• [ABOUT THIS EXERCISE]: State the number of lines in these records that include the string "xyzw", and say nothing more.

[Saved entries]

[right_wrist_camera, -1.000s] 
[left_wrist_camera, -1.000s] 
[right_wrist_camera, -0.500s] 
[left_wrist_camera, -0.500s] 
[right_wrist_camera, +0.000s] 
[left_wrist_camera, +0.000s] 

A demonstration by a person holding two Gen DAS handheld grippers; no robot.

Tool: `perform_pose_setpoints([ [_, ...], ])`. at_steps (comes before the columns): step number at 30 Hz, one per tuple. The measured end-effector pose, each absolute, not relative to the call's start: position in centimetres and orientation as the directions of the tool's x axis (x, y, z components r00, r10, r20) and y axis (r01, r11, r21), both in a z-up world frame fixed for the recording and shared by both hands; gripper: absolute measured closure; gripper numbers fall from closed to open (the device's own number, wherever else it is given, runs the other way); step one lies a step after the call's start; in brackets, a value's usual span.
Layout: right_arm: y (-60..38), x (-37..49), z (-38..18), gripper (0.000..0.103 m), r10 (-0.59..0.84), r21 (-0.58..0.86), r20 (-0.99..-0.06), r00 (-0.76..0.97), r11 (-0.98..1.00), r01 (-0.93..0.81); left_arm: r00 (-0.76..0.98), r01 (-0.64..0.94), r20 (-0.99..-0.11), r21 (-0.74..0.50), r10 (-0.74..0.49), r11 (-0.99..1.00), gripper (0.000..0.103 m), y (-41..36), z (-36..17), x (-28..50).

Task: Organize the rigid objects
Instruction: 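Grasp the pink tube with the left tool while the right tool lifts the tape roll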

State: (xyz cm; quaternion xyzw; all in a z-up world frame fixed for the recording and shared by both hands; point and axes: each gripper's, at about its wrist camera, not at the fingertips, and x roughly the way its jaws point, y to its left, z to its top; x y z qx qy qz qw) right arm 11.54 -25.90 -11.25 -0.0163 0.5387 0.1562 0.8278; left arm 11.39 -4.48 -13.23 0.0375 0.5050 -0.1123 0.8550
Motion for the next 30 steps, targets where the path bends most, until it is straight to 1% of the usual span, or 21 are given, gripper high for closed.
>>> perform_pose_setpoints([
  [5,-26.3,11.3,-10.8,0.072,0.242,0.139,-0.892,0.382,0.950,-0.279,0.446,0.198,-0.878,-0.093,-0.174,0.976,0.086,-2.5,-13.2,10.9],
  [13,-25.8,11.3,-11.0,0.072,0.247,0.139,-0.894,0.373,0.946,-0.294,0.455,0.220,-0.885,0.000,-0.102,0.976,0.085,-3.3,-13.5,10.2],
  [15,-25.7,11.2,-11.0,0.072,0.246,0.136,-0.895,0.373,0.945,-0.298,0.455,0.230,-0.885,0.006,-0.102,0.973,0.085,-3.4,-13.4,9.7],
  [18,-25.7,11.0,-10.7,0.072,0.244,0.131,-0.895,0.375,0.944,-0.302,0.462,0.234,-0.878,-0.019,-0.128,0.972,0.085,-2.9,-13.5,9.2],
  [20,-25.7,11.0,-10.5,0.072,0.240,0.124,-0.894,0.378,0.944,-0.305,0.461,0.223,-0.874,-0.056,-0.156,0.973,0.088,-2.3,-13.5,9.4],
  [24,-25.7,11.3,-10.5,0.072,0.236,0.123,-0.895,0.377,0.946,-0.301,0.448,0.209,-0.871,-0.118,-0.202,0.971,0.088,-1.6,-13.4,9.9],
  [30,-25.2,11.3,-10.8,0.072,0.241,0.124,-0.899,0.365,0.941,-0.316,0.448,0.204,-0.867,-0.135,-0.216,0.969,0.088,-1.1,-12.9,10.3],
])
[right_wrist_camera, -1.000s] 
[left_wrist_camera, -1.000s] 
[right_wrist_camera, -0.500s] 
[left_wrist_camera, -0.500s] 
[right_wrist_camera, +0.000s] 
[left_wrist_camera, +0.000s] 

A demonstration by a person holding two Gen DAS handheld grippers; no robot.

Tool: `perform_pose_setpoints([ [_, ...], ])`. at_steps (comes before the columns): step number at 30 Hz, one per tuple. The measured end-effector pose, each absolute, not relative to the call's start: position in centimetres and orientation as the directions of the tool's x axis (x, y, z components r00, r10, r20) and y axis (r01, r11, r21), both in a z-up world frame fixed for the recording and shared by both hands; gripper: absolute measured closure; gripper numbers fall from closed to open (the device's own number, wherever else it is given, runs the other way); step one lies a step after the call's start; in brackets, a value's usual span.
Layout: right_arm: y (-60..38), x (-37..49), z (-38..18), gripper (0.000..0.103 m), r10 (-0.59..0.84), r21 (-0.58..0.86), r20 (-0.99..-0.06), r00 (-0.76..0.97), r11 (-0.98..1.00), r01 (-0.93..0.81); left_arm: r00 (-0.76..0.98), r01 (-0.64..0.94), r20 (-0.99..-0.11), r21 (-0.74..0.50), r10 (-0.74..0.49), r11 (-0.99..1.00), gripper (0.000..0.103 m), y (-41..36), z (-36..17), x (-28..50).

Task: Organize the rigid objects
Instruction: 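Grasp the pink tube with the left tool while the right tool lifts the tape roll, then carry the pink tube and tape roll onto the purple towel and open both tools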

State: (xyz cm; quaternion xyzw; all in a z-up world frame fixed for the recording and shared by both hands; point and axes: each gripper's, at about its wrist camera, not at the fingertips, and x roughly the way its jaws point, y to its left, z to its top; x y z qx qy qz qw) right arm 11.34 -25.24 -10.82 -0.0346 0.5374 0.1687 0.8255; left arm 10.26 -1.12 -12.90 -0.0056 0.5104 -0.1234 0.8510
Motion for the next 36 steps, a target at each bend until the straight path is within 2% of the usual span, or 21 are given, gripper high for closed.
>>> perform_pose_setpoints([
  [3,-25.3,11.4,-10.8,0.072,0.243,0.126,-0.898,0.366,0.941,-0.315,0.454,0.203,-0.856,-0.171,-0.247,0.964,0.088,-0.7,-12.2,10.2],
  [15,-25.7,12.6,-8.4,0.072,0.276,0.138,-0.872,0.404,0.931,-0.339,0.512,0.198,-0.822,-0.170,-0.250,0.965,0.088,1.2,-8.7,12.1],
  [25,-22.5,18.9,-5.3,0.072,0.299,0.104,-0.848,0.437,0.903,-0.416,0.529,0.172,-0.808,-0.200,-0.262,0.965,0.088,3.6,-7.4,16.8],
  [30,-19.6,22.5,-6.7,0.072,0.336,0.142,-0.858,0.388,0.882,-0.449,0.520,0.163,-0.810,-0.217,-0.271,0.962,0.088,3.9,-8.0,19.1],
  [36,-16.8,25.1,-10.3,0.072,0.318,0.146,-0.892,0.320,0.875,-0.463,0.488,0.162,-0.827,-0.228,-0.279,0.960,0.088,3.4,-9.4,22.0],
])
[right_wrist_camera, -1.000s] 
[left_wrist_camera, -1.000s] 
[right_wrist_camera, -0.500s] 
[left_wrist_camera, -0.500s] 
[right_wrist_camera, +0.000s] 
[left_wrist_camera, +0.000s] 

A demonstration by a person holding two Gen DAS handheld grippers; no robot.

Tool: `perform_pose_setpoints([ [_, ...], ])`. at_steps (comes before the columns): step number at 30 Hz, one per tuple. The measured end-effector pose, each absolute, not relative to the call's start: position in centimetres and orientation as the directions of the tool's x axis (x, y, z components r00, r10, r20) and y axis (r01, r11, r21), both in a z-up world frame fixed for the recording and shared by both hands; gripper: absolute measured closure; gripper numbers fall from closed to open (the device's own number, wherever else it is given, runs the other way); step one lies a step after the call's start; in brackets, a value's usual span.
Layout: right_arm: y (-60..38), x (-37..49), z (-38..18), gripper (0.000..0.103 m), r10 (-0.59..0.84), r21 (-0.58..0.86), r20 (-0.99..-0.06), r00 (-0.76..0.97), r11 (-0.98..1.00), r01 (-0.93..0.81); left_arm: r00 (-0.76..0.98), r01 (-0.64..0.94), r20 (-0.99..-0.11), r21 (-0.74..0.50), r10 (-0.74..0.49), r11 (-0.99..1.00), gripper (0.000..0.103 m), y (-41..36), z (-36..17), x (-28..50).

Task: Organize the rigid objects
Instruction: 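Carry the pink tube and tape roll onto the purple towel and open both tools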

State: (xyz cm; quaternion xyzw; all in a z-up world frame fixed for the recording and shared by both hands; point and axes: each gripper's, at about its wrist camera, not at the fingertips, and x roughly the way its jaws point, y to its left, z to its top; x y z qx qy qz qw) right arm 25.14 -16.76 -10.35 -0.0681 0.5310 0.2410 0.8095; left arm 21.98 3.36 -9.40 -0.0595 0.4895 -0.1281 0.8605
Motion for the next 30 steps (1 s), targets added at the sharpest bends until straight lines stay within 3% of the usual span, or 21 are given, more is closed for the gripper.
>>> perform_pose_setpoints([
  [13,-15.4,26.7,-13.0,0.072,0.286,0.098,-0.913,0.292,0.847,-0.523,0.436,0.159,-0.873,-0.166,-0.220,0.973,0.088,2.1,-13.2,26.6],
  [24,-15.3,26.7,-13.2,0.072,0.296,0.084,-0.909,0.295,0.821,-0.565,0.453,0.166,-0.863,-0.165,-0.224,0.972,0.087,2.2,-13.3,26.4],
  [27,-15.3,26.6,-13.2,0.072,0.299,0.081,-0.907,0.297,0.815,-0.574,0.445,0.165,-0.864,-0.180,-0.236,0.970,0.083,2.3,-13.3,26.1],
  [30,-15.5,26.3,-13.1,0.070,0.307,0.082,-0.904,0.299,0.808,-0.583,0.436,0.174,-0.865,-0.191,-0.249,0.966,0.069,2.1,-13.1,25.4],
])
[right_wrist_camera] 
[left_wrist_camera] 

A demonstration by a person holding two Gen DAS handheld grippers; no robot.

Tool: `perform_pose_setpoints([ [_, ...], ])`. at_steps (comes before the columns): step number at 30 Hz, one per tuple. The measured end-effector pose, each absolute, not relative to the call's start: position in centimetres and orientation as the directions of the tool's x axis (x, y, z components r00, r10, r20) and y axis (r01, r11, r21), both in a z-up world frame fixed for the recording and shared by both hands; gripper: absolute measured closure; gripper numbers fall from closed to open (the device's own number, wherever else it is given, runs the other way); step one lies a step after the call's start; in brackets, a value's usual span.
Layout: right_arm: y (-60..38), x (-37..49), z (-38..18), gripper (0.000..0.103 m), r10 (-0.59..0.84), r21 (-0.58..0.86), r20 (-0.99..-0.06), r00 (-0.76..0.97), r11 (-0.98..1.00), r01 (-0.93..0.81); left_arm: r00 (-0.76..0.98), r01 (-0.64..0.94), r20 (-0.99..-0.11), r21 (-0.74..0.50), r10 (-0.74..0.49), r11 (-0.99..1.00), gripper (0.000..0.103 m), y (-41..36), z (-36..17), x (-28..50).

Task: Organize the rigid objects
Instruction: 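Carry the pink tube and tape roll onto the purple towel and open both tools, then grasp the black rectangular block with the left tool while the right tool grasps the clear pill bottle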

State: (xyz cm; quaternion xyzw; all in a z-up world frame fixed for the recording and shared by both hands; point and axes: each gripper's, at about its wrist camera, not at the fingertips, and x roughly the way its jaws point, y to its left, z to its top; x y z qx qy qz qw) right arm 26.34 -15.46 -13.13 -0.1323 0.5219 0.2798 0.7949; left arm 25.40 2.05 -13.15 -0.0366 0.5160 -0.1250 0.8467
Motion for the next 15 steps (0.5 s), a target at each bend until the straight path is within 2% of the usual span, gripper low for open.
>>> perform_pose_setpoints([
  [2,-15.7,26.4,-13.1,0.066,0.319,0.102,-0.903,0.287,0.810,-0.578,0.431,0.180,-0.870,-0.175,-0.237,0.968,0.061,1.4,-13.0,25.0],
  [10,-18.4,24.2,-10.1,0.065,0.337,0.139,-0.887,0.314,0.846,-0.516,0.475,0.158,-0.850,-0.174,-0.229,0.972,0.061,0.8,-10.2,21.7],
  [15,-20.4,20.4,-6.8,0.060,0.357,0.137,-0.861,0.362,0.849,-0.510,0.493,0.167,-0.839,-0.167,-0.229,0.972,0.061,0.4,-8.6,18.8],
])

• [THE ANSWER]: 4